Investigations for purposes not related to the employment relationship

Finally, it should be pointed out that section 26(1) Federal Data Protection Act constitutes lex specialis when it comes to the employment relationship, whereas the other requirements laid down in the General Data Protection Regulation and the Federal Data Protection Act continue to apply in addition to data processing for purposes not related to the employment relationship. If, therefore, an investigation is not being carried out in an employment context but instead serves the purpose of, for example, averting attempts to perpetrate fraud by third parties or of asserting and enforcing legal claims following the discovery of such fraud, the permission criteria in Article 6(1)(c) and (f) General Data Protection Regulation can be used as a basis. This then also makes it possible to access the data of a user employed by the company who has, for example, communicated with the external suspect.

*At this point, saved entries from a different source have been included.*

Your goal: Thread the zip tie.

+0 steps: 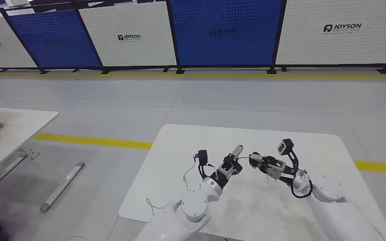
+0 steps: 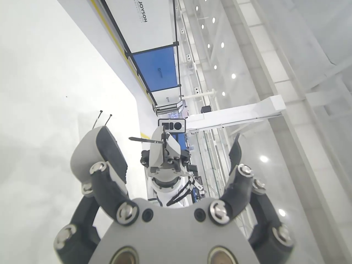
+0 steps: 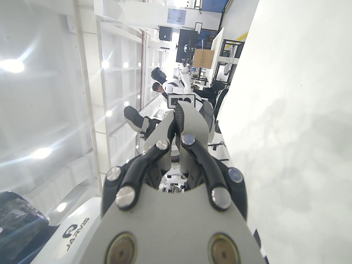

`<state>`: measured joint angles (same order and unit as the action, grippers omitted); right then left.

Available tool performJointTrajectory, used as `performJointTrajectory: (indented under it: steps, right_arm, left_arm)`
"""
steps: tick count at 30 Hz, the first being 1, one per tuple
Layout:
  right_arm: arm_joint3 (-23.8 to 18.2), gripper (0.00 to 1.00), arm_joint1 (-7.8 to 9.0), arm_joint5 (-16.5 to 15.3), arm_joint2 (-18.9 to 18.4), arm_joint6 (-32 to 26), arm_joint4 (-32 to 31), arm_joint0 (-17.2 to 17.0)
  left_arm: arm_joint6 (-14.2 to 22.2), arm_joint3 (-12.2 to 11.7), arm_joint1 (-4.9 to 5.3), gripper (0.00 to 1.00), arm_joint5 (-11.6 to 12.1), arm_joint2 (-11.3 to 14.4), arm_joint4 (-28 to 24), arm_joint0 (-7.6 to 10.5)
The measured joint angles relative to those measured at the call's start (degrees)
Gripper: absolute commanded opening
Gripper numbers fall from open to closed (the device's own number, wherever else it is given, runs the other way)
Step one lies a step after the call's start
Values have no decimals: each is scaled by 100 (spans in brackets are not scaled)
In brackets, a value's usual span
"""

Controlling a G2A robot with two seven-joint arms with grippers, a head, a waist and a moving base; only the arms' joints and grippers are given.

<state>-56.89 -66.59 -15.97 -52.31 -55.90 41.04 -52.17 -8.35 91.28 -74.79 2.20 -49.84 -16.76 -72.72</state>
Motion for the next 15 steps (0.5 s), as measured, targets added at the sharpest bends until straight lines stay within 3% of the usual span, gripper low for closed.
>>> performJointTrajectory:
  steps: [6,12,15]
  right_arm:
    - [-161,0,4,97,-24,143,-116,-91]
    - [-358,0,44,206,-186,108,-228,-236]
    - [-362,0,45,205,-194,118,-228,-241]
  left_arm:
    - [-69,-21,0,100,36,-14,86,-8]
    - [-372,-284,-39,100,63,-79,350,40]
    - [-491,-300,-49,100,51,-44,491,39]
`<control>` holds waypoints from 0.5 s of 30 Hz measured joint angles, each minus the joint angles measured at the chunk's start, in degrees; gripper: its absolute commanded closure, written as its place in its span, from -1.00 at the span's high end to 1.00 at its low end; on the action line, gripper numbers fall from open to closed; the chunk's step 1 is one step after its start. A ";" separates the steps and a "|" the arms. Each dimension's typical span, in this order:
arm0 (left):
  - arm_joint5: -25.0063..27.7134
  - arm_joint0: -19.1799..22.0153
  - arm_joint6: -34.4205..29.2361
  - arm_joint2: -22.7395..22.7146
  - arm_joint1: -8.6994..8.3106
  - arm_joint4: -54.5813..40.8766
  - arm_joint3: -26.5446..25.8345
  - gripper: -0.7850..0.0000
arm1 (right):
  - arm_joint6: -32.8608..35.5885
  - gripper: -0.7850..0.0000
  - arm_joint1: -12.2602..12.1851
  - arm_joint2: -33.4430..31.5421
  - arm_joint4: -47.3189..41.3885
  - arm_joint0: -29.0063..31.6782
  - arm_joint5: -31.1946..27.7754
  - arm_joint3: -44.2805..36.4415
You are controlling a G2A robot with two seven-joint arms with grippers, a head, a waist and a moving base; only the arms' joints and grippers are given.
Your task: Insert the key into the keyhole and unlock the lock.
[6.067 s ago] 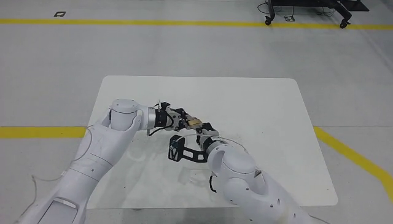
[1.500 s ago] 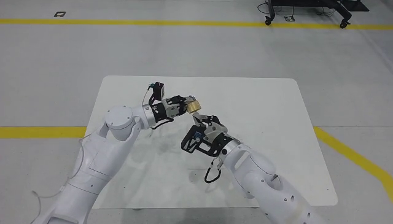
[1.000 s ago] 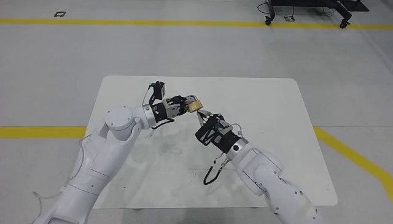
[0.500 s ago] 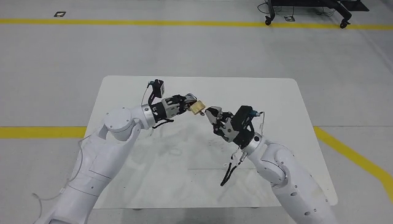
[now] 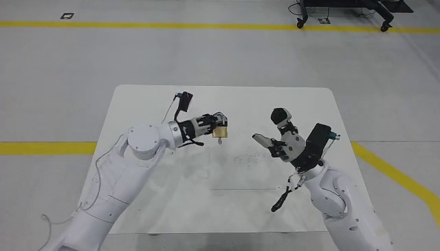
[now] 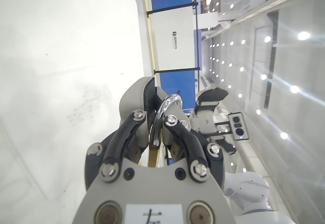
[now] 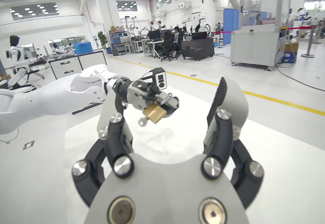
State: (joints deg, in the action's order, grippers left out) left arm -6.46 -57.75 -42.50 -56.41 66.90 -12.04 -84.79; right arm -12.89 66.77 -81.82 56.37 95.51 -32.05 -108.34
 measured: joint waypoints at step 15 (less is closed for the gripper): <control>-16.53 7.84 -11.32 15.84 2.18 23.46 2.08 -0.52 | -0.06 1.00 -0.03 -0.33 -0.05 0.09 -0.14 -0.05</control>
State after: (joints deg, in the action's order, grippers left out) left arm -22.99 -49.91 -53.83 -40.57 69.08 11.43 -82.71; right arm -12.95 66.74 -82.14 56.32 95.60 -32.19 -108.39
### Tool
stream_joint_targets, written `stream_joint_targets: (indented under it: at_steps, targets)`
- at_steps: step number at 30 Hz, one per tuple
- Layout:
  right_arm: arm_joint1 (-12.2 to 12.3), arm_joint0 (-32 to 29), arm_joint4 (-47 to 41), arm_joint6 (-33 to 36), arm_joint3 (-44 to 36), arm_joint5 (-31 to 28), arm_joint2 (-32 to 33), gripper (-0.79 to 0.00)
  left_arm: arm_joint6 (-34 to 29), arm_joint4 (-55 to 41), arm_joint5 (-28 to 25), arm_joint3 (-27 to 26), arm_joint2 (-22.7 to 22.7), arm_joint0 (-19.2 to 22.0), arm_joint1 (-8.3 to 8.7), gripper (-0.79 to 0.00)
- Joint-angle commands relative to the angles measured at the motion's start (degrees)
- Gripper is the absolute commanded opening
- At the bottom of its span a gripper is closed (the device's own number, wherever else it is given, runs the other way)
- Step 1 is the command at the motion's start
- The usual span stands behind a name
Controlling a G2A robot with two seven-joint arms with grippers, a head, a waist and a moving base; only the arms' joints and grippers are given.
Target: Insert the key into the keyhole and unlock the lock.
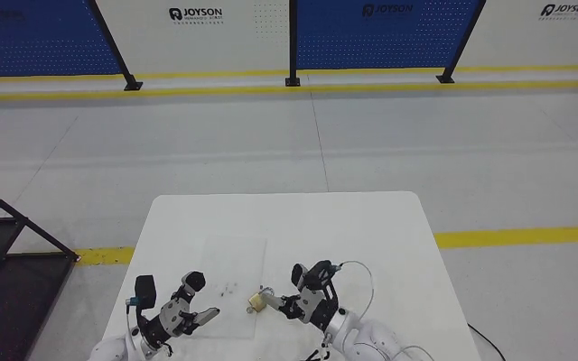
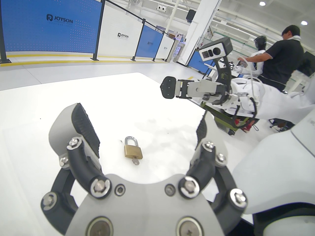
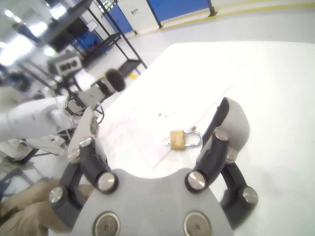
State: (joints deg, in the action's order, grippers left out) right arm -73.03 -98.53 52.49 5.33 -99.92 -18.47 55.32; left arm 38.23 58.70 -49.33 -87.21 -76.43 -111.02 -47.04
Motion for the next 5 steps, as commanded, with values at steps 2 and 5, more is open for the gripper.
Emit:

Access to employee’s e-mail accounts

Access to employees' e-mail accounts as part of internal investigation measures is still not explicitly regulated. Thus, it remains unclear until further notice whether the employer is subject to the restrictions of telecommunications secrecy within the meaning of sections 88 Telecommunications Act (Telekommunikationsgesetz), 203 German Criminal Code (Strafgesetzbuch) in case of permitted private use of company e-mail access, with the result that he would de facto be denied any access to the employees' e-mails. In order to avoid the resulting uncertainties and to be on the safe side in terms of data protection law, it is essential to clearly regulate the handling of e-mails in the company and either completely exclude private use or make it dependent on the employees' written consent to such access by the employer for legitimate company purposes, which would be permissible on the legal basis outlined above without permission for private use. The fact that such a consent is possible and effective, because it gives the employees an advantage by allowing private use, was expressly emphasised by the legislator in the explanatory statement to section 26(2) BDSG.

Works council’s co-determination rights

It should also be pointed out that in the context of the protection of employee data, the works council’s co-determination rights under employment law remain unaffected and, as far as the agreement of collective provisions is concerned, section 26(4) Federal Data Protection Act makes it possible to lay down corresponding works agreements, for example governing electronic compliance checks.